Chesterfield parents are worried about their asthmatic children's health at school after breathing machines were removed district-wide for replacement.
In all, 41 machines were temporarily removed from Chesterfield County schools. The devices assist students with respiratory problems. Parents say they depend on the schools to provide the machines.
Five-year-old Antoine Boswell uses his home nebulizer, but has his own mouth piece at Beulah Elementary School for emergencies.
"This is something serious, this is something we all need in the school for the kids," said Antoine's mother, Christlynn Boswell.
But after a call from the school nurse, Antoine's mother questioned the availability of these compressors. She was told the school was taking it away.
"I really got upset, I started crying I got frustrated," she said.
"The parents are not wrong, the parent's concerns about the availability of the compressor for today sound legitimate," said Chesterfield Health Department, Doctor Parham Jaberi.
Breathing machines aren't mandated. Therefore, schools depend on donations. The 41 donated to Chesterfield are five to seven years old. To replace those takes money which Dr. Jaberi says, the county doesn't have yet.

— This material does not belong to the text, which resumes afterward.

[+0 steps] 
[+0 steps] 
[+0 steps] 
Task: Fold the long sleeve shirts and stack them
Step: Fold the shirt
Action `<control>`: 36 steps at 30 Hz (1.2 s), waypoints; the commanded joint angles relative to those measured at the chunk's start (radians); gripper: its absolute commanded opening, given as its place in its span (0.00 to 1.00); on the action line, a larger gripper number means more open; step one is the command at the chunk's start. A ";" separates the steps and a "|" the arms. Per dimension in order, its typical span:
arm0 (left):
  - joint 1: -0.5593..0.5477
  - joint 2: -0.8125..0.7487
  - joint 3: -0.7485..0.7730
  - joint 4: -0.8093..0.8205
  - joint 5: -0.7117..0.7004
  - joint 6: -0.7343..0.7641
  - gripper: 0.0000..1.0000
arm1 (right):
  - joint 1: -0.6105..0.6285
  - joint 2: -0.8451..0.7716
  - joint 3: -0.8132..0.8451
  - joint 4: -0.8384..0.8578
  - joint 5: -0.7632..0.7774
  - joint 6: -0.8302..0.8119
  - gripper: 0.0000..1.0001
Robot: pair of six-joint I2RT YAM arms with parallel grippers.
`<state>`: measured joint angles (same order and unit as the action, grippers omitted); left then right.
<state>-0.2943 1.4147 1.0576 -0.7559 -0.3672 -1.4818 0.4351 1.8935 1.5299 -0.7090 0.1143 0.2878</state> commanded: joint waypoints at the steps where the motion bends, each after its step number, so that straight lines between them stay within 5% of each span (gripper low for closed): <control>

"We took our compressors out. There were other compressors donated by other folks that may have been available, but I think it's fair to say their use for the students was limited for this week," he said. "I think the calls that we've heard from the parents of the particular school and others has prompted us to take even quicker action and we'll make sure the ones that are owned by the health department are back into the school systems."
Beulah did have another breathing machine at school, just not county issued.
The health department promised they'd get one back to Beulah Thursday and provide other schools with one in about a week.